Recorded data:
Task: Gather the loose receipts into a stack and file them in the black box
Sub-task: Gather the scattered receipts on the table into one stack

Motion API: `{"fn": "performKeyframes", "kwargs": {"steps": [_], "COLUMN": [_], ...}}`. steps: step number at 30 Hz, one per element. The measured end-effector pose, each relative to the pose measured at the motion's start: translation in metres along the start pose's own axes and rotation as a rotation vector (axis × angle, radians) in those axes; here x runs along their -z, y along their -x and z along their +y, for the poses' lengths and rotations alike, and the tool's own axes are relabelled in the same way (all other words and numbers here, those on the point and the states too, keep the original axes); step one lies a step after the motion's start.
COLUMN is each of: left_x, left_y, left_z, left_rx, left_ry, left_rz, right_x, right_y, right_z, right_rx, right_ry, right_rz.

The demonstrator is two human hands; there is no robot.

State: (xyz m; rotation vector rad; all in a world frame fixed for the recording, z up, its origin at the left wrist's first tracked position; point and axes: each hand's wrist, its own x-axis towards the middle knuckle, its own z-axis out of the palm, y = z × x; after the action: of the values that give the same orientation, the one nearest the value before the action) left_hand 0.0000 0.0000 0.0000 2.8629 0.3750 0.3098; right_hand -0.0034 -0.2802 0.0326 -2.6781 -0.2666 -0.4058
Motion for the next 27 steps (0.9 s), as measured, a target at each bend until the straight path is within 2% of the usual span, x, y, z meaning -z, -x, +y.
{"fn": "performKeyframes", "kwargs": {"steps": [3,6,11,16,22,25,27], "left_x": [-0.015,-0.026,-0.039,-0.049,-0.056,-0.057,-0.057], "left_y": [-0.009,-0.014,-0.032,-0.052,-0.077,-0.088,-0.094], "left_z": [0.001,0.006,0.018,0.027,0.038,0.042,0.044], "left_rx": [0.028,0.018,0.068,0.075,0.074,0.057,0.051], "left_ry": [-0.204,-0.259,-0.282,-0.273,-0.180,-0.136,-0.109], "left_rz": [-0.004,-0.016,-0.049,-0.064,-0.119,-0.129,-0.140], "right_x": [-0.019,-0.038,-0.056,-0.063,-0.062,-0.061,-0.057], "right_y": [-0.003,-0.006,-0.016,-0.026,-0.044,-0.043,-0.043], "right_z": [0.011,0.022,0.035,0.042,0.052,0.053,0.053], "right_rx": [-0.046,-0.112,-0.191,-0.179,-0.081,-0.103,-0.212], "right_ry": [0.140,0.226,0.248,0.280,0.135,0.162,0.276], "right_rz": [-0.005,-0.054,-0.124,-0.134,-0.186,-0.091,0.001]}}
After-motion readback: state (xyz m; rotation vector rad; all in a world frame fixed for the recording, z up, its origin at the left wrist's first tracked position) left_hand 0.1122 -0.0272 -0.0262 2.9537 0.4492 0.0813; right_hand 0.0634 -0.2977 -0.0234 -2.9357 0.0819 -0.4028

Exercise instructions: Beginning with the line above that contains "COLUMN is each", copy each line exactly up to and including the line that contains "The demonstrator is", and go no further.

Result of the task:
COLUMN is each of: left_x, left_y, left_z, left_rx, left_ry, left_rz, right_x, right_y, right_z, right_rx, right_ry, right_rz.

The demonstrator is two human hands; there is no robot.

Nothing further is required for this answer.